*What you should do:* Search the data for the string "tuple", and report each line where it is found.

--- Extracted information ---

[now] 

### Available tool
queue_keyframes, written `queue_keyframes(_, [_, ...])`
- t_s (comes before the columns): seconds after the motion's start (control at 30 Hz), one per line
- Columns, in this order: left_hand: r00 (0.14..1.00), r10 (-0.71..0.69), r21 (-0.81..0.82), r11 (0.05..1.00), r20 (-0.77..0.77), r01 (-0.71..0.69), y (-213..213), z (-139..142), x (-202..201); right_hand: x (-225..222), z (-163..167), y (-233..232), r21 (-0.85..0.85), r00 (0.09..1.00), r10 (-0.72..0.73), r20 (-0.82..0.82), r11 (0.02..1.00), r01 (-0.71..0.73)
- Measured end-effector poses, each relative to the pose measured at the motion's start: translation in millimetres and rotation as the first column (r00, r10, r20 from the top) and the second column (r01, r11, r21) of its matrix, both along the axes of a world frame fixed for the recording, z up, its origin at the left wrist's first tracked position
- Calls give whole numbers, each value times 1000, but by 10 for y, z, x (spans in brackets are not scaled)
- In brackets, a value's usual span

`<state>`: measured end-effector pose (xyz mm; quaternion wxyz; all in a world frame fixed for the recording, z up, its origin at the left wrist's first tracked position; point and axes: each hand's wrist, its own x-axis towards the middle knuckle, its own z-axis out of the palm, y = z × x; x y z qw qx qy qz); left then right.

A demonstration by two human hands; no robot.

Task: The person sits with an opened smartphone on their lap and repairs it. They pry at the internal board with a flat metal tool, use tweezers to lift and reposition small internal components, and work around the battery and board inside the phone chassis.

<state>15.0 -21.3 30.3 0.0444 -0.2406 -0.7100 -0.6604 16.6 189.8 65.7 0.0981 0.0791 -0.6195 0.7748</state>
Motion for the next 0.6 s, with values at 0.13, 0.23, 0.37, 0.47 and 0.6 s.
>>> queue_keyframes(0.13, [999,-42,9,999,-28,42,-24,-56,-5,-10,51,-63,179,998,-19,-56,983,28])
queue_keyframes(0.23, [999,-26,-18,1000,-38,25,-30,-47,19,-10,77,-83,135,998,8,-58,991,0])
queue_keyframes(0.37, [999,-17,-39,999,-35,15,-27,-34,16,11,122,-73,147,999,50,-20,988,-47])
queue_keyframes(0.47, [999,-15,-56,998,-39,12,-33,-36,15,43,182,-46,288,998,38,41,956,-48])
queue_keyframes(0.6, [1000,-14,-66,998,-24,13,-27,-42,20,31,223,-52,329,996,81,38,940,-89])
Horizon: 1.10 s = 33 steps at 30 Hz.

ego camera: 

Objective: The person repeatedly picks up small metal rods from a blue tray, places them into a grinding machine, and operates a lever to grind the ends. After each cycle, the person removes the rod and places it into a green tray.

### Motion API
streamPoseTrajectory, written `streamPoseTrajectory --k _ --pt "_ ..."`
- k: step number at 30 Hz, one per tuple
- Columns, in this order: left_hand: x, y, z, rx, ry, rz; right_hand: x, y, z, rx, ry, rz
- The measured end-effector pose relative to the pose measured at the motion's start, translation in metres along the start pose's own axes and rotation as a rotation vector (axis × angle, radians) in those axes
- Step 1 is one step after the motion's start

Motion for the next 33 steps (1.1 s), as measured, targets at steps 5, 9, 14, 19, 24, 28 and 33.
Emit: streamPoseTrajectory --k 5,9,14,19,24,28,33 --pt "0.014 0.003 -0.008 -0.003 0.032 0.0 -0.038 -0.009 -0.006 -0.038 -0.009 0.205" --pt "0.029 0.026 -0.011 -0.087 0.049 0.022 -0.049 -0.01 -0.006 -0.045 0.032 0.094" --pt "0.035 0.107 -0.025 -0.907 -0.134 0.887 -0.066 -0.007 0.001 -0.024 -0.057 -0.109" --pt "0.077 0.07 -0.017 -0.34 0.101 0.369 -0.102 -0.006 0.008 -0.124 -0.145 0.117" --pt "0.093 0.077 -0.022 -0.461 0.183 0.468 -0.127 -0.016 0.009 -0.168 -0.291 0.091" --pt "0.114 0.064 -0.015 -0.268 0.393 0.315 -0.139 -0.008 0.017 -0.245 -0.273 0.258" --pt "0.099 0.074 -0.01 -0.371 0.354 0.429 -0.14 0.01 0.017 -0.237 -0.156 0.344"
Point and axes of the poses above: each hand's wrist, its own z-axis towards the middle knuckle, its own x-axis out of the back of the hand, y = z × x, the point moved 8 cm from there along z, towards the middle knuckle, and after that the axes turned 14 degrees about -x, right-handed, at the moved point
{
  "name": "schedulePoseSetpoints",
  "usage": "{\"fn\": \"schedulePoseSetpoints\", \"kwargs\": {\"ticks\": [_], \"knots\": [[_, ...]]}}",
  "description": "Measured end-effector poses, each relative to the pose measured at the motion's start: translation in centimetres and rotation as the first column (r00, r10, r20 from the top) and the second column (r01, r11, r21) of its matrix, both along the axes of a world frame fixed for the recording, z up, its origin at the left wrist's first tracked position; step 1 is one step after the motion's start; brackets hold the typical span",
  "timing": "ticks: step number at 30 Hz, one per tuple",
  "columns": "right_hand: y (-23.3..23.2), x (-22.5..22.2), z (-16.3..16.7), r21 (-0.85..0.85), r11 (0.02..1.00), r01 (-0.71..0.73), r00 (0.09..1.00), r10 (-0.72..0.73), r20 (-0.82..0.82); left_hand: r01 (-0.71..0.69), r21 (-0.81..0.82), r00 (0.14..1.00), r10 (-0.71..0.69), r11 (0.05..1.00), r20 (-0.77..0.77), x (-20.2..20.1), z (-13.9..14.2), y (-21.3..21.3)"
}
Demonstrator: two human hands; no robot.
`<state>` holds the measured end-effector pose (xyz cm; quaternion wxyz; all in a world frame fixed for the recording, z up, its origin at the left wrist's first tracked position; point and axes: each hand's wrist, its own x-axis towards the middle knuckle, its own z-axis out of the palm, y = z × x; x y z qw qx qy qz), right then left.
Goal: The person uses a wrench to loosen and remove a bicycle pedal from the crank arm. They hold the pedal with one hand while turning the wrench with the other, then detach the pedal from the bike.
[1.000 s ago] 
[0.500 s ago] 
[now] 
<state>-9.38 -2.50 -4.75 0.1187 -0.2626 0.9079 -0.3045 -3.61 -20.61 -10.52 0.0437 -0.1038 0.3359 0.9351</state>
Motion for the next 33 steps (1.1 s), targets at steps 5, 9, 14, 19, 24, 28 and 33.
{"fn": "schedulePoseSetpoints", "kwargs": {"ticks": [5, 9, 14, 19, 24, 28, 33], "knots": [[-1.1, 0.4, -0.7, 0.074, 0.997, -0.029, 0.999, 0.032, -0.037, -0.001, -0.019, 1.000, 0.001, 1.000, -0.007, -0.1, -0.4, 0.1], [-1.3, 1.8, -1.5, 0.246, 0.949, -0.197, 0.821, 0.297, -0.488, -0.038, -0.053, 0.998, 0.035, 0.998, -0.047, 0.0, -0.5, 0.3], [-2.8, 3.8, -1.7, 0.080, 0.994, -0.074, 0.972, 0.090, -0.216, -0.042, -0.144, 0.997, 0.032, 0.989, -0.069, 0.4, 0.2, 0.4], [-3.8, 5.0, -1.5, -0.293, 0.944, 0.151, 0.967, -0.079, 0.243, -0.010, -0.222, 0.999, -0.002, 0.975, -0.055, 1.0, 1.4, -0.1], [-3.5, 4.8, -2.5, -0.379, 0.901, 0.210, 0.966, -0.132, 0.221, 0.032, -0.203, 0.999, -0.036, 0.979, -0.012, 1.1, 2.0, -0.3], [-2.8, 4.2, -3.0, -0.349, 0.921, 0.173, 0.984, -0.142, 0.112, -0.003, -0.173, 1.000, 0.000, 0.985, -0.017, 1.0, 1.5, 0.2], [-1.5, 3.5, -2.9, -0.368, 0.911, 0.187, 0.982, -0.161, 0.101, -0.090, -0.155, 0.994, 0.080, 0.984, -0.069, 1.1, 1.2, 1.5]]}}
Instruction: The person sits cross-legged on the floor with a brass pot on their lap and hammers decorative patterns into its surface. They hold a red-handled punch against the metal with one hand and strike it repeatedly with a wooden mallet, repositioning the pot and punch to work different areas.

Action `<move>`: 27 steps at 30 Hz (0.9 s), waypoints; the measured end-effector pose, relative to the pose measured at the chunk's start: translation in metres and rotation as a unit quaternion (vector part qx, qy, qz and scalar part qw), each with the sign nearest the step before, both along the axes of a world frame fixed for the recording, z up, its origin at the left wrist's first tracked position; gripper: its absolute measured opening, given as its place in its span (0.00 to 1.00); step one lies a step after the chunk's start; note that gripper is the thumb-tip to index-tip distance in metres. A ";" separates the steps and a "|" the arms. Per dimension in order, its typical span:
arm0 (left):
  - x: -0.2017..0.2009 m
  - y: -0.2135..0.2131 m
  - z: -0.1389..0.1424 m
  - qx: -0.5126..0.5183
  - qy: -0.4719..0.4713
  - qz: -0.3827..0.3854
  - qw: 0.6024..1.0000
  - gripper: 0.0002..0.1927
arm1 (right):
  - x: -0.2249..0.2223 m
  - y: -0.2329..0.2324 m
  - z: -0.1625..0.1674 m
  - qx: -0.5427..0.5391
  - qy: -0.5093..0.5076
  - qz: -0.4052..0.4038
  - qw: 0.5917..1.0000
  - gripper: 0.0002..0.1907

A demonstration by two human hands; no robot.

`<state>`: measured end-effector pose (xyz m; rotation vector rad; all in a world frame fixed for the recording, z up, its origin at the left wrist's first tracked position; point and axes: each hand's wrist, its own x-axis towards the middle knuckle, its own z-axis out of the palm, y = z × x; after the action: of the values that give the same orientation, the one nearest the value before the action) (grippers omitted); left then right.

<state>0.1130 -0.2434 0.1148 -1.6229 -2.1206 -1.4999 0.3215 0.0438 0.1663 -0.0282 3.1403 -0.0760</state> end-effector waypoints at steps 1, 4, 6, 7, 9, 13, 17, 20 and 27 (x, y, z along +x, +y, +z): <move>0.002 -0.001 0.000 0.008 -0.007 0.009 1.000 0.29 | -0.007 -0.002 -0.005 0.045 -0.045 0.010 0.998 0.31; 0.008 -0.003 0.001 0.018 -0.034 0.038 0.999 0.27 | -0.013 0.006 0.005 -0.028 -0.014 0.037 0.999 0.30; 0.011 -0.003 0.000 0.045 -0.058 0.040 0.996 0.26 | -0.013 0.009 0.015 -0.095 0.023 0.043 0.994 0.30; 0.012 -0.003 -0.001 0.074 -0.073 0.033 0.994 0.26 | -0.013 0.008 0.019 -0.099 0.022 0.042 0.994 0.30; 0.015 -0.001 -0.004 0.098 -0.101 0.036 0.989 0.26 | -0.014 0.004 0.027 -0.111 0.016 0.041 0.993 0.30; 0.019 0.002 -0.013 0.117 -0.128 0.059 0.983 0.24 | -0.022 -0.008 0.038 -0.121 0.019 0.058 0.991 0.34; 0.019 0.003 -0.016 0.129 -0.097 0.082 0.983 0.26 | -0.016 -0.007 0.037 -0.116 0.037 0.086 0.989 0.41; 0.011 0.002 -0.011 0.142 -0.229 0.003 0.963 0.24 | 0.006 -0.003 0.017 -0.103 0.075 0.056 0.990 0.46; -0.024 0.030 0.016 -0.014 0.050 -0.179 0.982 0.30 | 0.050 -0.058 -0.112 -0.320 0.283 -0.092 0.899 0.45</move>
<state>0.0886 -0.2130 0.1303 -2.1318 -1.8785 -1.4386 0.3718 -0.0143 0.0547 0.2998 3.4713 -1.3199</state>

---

*Response:*
- k: step number at 30 Hz, one per tuple
  "timing": "ticks: step number at 30 Hz, one per tuple",

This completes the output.